Forge Valley School was judged to be requiring improvement after inspectors visited in April and then took the very unusual move of making a return visit in June.
The judgement made by OFSTED was an improvement on the previous inspection, in 2013, that put the school into special measures.
But it’s the way the inspection was carried out that angered headteacher Dale Barrowclough and last week he publicly hit out at the process.
It’s right and proper that questions are asked of OFSTED if and when it falls short of the mark; after all, they are the body that are quick to ask questions of schools and the conclusions they reach can make or break careers.
The inspection of this particular Sheffield school appears to have been of farcical proportions. I have never before heard of an inspection team visiting a school and then making another trip a couple of months later, apparently in an attempt to broaden their evidence base.
To understand how bizarre and unacceptable this move was, it’s important to realised just how stressful, just how momentous the phone call from OFSTED actually is. When the inspection from OFSTED is due, schools are full of tension for weeks – maybe months, and in some case years – until the call comes on the Monday or Tuesday about the inspection in that week.
I know headteachers that have suffered stress-related illnesses from this process. Their whole future can depend on the outcome of an inspection and so it’s unsurprising every single weekend becomes a hotbed of stress and pressure.
When the inspection comes, it’s important it is carried out professionally, efficiently and with as little impact on the day-to- day running of the school as possible. The inspection team should know exactly what they are looking for.

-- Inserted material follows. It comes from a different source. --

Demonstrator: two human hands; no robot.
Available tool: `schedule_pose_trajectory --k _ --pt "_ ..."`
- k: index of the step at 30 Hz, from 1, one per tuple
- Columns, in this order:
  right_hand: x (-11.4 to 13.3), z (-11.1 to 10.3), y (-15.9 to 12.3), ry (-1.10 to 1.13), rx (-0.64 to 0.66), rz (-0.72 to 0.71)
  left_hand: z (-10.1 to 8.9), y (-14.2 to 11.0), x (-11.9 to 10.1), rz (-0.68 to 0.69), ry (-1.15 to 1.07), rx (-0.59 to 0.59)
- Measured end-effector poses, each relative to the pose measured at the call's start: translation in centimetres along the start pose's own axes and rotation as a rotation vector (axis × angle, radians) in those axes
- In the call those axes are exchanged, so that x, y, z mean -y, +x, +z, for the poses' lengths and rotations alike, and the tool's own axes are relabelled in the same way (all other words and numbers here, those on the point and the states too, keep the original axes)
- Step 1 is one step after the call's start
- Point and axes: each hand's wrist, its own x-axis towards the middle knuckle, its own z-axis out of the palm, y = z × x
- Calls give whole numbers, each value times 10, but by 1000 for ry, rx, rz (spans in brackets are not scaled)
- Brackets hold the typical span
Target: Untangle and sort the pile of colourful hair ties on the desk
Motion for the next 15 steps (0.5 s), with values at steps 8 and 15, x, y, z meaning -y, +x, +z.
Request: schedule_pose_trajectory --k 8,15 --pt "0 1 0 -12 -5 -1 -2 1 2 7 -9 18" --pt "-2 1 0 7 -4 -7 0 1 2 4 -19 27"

The moment an inspection team leaves the school is either one of huge relief or massive anxiety, depending on the indications about the outcome. But whichever way it goes, the report should be written swiftly so that the management team, teaching staff, parents and children know where they stand.
What nobody needs is a lengthy delay in completing the report, let alone a further visit a couple of months later.
Forge Valley has really been put through the mill. It has suffered the stress of the original inspection, ridiculous delays in the final verdict and the further anxiety caused by the return visit.
Mr Barrowclough is right to be frustrated. He, along with headteachers up and down the country, should expect the utmost professionalism from the organisation that upholds standards in education. What are we to do if OFSTED cannot uphold its own standards? Some of the claims being made by those at Forge Valley are very troubling. It’s well known inspectors shouldn’t try to predict the forthcoming ‘Progress 8’ scores. The calculation is just too difficult to forecast.
The suggestion that inspectors sought to predict the Progress 8 score a Forge Valley is worrying – it would go against their own guidelines. If judgements have been made using this, the school should get answers from OFSTED about its conduct following the investigation that is taking place.
Similarly, claims that key safeguarding documents were lost are even more concerning. If a school breached of safeguarding rules, it would be severely punished in the judgement and report. That should be the case for OFSTED. An inspection should also take into account special circumstances and have a holistic viewpoint of daily life there, not be blighted by narrowmindedness.
It is, of course, right that a judgement is not reached on a school until all the appropriate information has been collated. But this should be done during the initial visit.
If claims made by the school are correct, what we have seen at Forge Valley is an inspection process that certainly requires improvement.